*** Opening of Recorded information ***

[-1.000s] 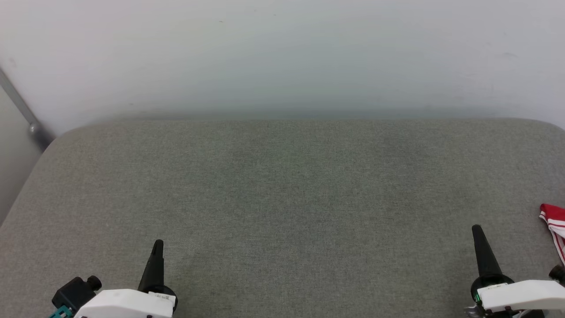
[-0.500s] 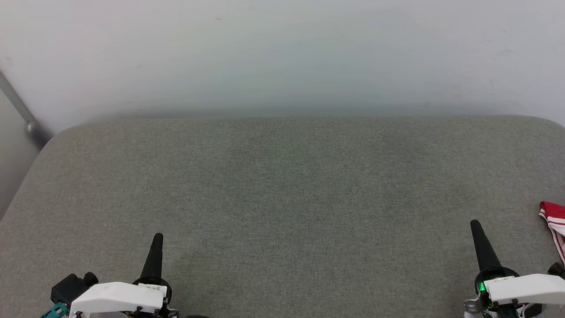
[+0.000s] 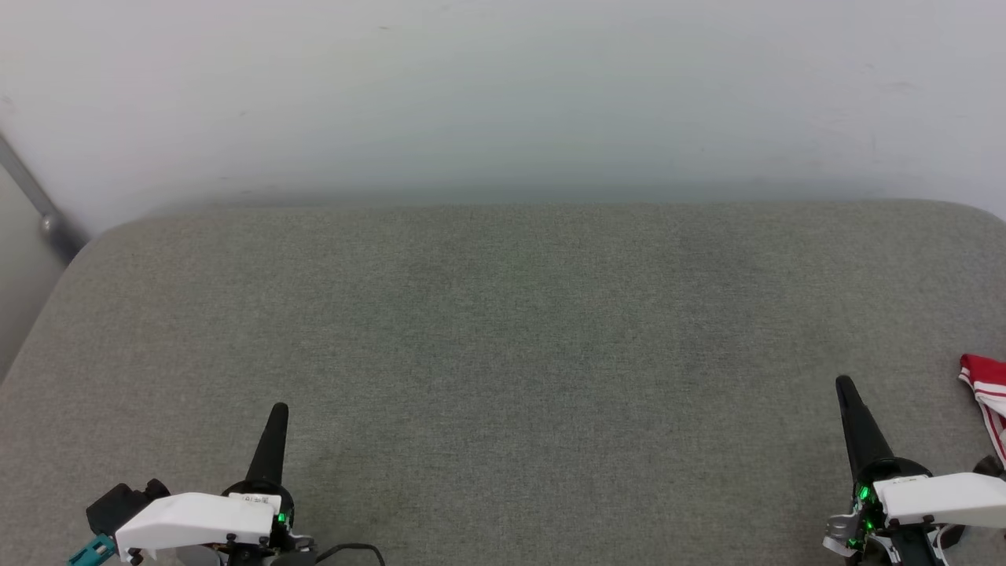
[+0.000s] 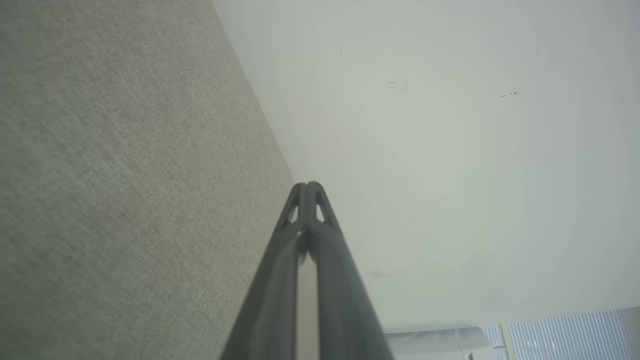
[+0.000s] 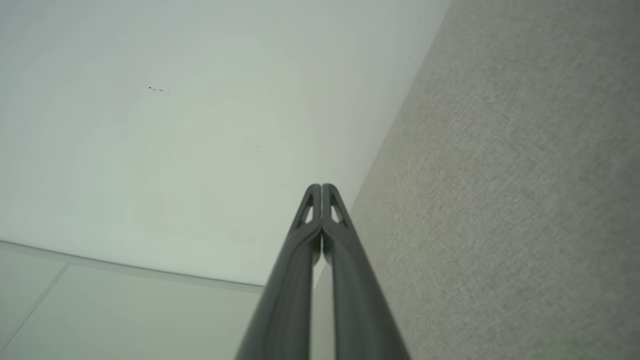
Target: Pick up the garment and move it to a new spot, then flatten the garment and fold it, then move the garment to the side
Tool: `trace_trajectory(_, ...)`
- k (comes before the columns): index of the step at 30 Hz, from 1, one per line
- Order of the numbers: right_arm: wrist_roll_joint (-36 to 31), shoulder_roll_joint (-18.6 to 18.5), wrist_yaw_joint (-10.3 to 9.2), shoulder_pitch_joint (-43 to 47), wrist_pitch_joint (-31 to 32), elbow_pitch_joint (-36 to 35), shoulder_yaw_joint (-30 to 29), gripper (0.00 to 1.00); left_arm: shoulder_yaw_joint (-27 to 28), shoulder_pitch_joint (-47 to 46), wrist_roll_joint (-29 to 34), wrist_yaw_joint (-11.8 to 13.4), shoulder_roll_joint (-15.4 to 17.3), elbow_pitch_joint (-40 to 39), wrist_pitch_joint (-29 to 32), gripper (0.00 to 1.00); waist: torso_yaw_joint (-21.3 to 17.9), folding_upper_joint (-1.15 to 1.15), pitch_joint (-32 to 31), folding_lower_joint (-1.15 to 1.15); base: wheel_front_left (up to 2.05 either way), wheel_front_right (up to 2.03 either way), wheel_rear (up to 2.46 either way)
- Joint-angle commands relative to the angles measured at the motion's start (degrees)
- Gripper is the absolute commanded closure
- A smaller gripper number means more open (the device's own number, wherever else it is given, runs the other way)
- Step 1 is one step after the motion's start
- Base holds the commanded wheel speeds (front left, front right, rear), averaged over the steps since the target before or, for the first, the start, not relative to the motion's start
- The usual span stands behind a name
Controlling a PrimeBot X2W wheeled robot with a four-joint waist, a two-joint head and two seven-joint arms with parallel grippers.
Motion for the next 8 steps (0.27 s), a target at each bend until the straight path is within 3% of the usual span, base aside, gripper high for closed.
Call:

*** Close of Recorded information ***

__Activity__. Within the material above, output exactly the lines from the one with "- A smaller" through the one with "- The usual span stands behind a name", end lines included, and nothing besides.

__Task answer__.
- A smaller gripper number means more open (the device's own number, wherever else it is given, runs the other way)
- Step 1 is one step after the motion's start
- Base holds the commanded wheel speeds (front left, front right, rear), averaged over the steps since the target before or, for the first, the start, not relative to the motion's start
- The usual span stands behind a name

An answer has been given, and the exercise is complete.